First, a Mouse Melon. This might not be a familiar plant to many of you now but I feel fairly confident you'll see more of it next year, because it's an oddly compelling and weird-tasting example of a miniature cucumber. I bought it as a seedling. It was small, slightly shrivelled, and looked in imminent need of a quick death. I stuck it in my
I'm going to try to propagate this but wish me luck, because cucumbers and I, while I love to make things with them, have never really clicked in the garden. Or let's say that they underperform and I watch, uncomprehending.
Touchstone Gold Beets. This shot is so gorgeous it's verging on Foodie Porn, don't you think? (that's why you're getting the Full Frontal Assault Shot) This is what a beet should look like: globular, firm, squeaky-leafed, and glowing with colour. And to think that it all happened because I paid careful attention to the spacing requirements on the packet. Never done that before.
The Mortgage Lifter really is a giant - those ones are bigger than the spread of my palm. The Tigerella is slightly green because we've had a few days of torrential downpours and they are starting to crack, so I'm picking them earlier because I don't want a deluge of slightly green tomatoes to deal with. The I Don't Know might be a poorly shaped San Marzano but I genuinely don't know; we have the squirrel with no tail to thank for this: she broke into the cold frame and dug up everything (and scattered the plant tags in the process). Even more irritatingly, it took some Official Fruiting to sort out the pumpkins, which she even MORE irritatingly dug up THREE TIMES. What is it about a pumpkin root that she liked so much?

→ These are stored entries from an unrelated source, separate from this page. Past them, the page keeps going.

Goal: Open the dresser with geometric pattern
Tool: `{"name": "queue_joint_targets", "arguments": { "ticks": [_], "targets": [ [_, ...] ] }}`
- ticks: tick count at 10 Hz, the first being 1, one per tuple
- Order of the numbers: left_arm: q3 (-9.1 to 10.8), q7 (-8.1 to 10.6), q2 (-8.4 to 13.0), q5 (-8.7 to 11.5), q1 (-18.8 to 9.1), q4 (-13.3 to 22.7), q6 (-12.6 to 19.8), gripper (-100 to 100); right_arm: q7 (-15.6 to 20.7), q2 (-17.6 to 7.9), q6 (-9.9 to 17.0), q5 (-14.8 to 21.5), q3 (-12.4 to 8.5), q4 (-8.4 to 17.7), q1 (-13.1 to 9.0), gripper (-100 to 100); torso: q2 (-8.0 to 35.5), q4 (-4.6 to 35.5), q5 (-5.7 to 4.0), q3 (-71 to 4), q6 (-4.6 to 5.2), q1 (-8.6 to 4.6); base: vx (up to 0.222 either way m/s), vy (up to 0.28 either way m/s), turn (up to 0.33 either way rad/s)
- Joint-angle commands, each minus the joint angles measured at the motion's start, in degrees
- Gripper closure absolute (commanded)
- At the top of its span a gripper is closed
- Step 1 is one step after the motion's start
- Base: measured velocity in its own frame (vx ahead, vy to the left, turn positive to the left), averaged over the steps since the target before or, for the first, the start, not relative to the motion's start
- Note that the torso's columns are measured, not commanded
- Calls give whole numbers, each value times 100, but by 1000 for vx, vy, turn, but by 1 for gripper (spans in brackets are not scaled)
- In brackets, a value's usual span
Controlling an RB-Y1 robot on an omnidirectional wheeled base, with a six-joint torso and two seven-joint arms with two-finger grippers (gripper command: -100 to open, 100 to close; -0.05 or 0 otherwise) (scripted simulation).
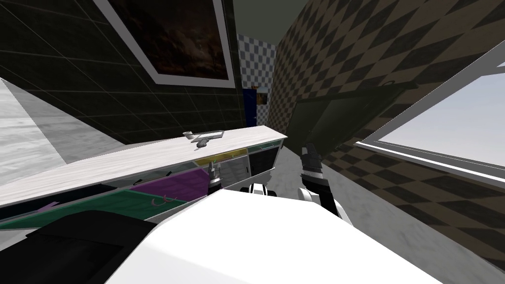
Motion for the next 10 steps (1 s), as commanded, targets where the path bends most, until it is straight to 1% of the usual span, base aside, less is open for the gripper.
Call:
{"name": "queue_joint_targets", "arguments": {
  "ticks": [1,2,4,5,6,7,10],
  "targets": [
    [-52,-2,-82,-32,87,137,-251,100,0,0,0,0,0,0,0,0,12,12,-13,2,-7,-5,8,21,-24],
    [-67,-3,-105,-42,110,174,-316,100,0,0,0,0,0,0,0,0,25,19,-19,12,-9,-12,9,26,-10],
    [-110,-8,-174,-70,178,287,-510,100,0,0,0,0,0,0,0,0,19,6,1,14,-12,3,4,21,-12],
    [-106,-9,-158,-69,140,270,-450,100,0,0,0,0,0,0,0,0,11,1,7,10,-10,9,0,0,0],
    [-85,10,-96,-47,146,127,-302,100,0,0,0,0,0,0,0,0,6,1,6,6,-8,9,-79,-64,31],
    [-76,18,-74,-38,147,76,-247,100,0,1,0,0,1,0,-1,0,30,5,0,17,-14,-9,-138,-96,36],
    [-22,66,58,17,154,-228,84,100,0,2,0,0,2,0,-3,0,53,29,-28,25,-13,-26,-182,-123,39]
  ]
}}
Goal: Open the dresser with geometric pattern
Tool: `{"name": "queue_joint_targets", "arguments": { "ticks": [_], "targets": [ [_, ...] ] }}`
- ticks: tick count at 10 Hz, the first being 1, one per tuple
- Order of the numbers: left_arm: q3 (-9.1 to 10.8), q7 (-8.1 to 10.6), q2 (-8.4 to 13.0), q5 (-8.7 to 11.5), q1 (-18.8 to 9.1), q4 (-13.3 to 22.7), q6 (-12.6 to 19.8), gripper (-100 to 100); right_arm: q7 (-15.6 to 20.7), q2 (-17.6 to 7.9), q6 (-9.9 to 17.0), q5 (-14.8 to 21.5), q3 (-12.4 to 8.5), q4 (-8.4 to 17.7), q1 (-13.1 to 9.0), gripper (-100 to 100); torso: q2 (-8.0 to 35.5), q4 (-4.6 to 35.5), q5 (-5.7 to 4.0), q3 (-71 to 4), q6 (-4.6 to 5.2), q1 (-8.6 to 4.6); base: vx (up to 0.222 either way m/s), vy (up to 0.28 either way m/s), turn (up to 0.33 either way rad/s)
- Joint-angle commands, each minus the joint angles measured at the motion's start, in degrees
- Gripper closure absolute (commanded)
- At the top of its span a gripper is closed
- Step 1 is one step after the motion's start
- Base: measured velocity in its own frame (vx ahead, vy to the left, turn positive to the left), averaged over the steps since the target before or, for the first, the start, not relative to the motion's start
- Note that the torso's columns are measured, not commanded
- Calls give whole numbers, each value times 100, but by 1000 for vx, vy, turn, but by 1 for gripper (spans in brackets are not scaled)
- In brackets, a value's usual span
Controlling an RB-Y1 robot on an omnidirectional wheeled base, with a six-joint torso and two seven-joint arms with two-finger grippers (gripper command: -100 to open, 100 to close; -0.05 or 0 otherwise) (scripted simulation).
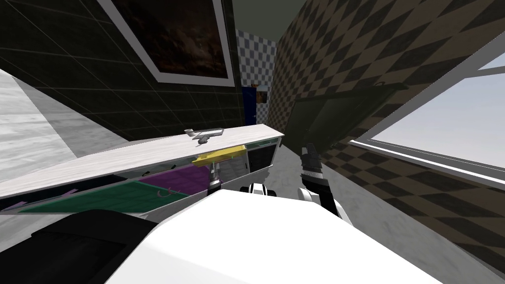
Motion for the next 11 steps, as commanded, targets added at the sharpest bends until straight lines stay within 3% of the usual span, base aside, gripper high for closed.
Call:
{"name": "queue_joint_targets", "arguments": {
  "ticks": [1,2,5,11],
  "targets": [
    [9,21,43,17,4,-61,123,100,0,0,0,0,0,0,1,0,-11,7,-12,-10,-6,3,-67,-49,5],
    [70,56,142,72,-32,-224,433,-100,0,-1,0,0,-1,0,2,0,-42,-2,-6,-26,2,15,-36,-41,22],
    [138,85,245,126,-85,-405,700,-100,0,-1,0,0,-1,0,3,0,-56,-26,23,-30,10,25,-30,-40,14],
    [309,158,503,261,-216,-856,1368,-100,0,-1,0,0,-1,0,3,0,0,19,-26,-3,5,-26,-27,-37,12]
  ]
}}
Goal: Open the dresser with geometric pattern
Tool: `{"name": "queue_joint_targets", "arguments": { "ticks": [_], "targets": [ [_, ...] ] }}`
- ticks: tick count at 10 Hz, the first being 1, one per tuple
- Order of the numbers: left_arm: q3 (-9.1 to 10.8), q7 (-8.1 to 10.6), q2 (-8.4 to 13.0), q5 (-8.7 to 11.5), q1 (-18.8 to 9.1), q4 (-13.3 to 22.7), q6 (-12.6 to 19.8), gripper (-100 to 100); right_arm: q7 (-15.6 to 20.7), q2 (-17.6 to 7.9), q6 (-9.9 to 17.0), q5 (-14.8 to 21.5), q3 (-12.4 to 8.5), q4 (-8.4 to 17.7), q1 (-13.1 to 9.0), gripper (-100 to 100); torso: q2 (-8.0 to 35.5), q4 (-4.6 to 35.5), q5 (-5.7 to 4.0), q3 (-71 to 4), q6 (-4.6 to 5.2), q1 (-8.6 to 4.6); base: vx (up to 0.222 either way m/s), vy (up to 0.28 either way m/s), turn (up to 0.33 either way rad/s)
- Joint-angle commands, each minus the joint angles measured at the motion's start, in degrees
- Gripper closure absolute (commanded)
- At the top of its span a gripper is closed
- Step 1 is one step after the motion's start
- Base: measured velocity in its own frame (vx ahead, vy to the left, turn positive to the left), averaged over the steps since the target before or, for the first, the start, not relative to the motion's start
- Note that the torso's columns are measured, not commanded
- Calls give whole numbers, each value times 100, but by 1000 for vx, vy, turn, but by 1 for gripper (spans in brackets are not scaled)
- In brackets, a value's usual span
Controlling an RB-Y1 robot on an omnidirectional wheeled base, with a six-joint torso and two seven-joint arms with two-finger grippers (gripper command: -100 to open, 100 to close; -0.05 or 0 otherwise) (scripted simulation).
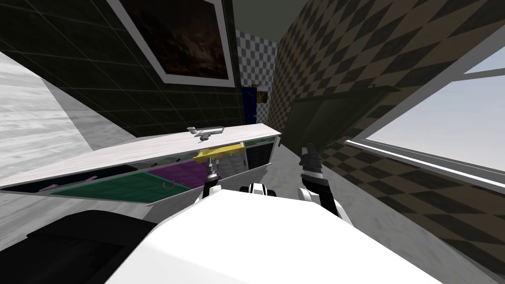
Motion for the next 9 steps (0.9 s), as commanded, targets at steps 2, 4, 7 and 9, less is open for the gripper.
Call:
{"name": "queue_joint_targets", "arguments": {
  "ticks": [2,4,7,9],
  "targets": [
    [72,17,86,41,-46,-245,162,-100,0,0,0,0,0,0,0,0,11,9,-9,7,2,-10,-13,-18,9],
    [63,23,94,57,-38,-180,322,-100,0,0,0,0,0,0,0,0,20,21,-23,9,0,-20,-9,-10,4],
    [45,16,73,58,6,-122,420,0,0,0,0,0,0,0,0,0,-19,-19,22,-7,6,16,0,0,0],
    [37,14,64,57,25,-95,446,0,0,0,0,0,0,0,0,0,-37,-33,37,-16,7,32,0,0,0]
  ]
}}
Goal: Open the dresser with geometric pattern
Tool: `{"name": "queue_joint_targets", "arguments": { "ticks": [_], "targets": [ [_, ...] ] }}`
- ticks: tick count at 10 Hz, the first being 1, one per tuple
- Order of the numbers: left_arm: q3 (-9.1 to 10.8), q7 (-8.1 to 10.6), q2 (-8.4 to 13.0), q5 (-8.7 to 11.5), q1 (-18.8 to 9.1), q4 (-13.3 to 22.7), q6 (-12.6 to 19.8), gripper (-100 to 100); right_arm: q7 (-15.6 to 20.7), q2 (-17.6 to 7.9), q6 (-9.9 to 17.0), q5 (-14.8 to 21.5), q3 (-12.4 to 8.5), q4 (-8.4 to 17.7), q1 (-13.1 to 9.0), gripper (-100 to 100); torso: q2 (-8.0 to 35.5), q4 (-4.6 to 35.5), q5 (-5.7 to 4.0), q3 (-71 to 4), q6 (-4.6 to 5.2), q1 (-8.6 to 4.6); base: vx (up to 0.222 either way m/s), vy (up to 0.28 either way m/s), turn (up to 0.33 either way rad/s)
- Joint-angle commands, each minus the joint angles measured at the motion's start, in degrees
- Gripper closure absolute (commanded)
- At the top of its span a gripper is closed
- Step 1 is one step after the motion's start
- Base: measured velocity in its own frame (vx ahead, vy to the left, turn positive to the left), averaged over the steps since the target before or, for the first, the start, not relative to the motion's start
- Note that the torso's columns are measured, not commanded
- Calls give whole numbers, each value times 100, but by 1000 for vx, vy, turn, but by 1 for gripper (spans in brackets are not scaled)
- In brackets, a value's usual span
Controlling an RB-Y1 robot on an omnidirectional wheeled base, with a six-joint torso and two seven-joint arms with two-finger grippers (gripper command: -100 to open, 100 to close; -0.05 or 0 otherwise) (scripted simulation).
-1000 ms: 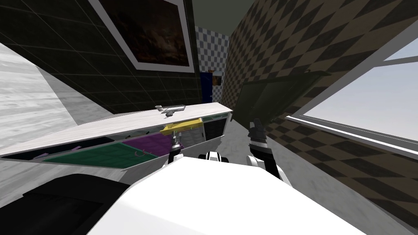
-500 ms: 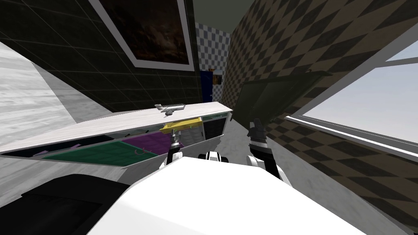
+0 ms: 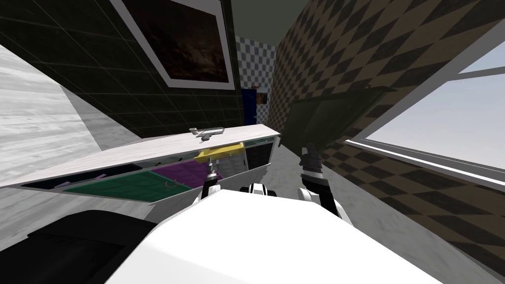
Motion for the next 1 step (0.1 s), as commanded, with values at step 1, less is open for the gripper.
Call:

Which tomatoes do we like the best? At the moment the cherries and the Tigerellas are winning out, simply because they are the most adaptable, not to mention prolific. We've been slicing them in half and dowsing them with pesto. Putting them on toast, with a scattering of cayenne. Making bake pasta dishes. The rest I skin, puree, then store in the fridge for canning. This year I mixed some leftover peach butter with some Taxi puree, added a few cherry tomatoes, some chilies and hey presto we had the most amazing salsa. The other quality in Tigerella's favour is its sheer productiveness: it produces more tomatoes per plant than any variety I've ever grown. (Tip: when saving seed use the biggest Tigerella tomato you can find on the plant, so you get good-sized fruit)
Blue Lake Beans: first time growing these. I usually grow Scarlet Runners but these are nice - I'm liking the smooth skin more than I thought I would. I'll probably grow these again.
The only trouble (if this could be called a trouble) with beans is that they come in veritable onslaughts. In some ways they are better than zucchini at Building Self Esteem For The First Time Gardener. It takes a lot for a bean to do poorly.
In my experience beans are one of the most useful items to put in your freezer: for use in soups, chow mein, omelets, or even as a side dish or thawed on a salad. And because of their onslaught-like qualities I can freeze enough to last us all winter. Simply pick, top and tail, slice thinly (on a bit of a diagonal), then blanch and freeze in small ziplocks. I do a number of them in one go, package them like rectangular flat envelopes, and freeze them lined up on a cookie sheet. Once they've frozen remove the cookie sheet and leave them stacked and they won't hog the room in your freezer. Much.
So glossy and fresh-looking.
So there you have it: Fecundity and Felicity In The Garden.